> **What you need to do**:
The word "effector" occurs in some lines of the data. Return each such line.

> **Information shown**:
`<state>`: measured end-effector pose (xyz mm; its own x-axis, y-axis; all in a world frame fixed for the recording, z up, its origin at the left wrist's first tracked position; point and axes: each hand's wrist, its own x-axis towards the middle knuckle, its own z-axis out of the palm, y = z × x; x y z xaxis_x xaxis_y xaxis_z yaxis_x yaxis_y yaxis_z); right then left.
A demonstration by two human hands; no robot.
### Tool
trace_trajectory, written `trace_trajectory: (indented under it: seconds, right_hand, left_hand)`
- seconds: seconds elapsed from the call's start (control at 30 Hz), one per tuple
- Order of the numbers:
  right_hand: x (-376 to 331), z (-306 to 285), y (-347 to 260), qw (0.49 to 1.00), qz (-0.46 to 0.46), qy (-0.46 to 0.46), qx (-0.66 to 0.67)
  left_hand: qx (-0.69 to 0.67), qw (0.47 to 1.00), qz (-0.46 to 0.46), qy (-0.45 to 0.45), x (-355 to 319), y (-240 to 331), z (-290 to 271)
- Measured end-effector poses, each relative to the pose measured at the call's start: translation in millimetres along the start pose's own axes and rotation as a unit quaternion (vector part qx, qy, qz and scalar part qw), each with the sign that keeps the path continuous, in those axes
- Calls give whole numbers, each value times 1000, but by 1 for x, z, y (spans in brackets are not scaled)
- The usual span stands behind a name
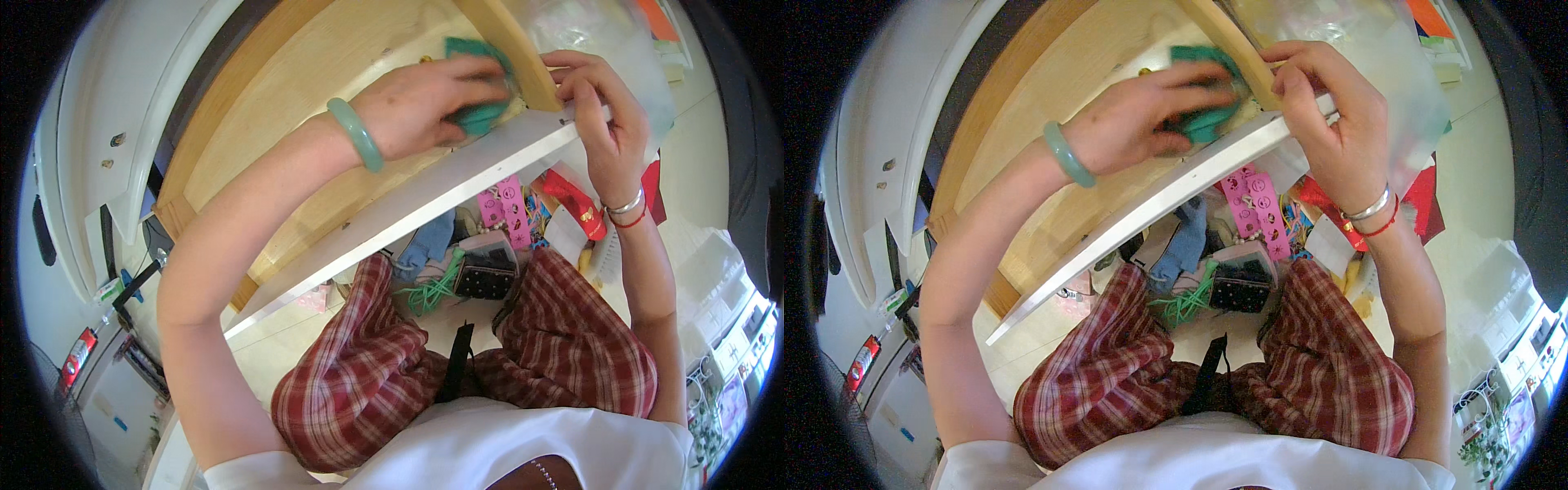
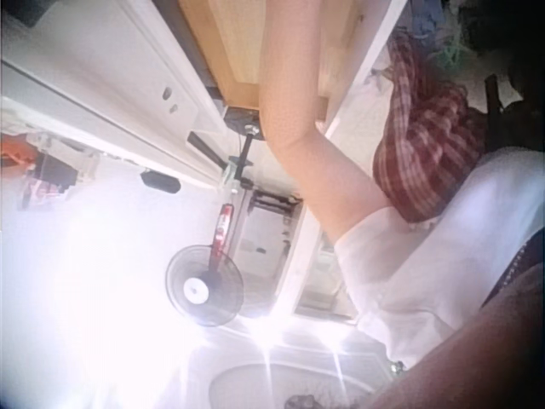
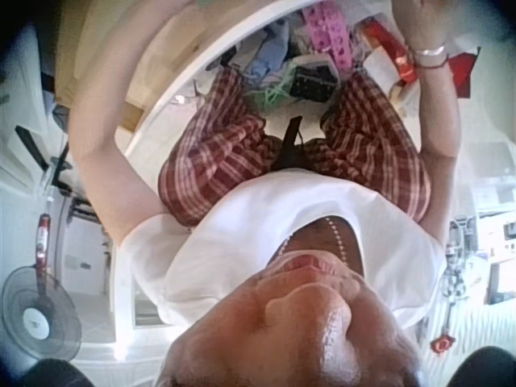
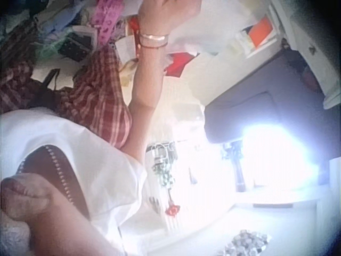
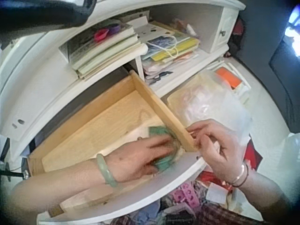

> **Problem solution**:
`<state>`: measured end-effector pose (xyz mm; its own x-axis, y-axis; all in a world frame fixed for the recording, z up, its origin at the left wrist's first tracked position; point and axes: each hand's wrist, its own x-axis towards the middle knuckle, its own z-axis out of the palm, y = z × x; x y z xaxis_x xaxis_y xaxis_z yaxis_x yaxis_y yaxis_z); right then left.
- Measured end-effector poses, each relative to the pose measured at the call's start: translation in millimetres along the start pose's own axes and rotation as a unit quaternion (vector part qx, qy, qz and scalar part qw), each with the sign that keeps the path continuous, in those axes

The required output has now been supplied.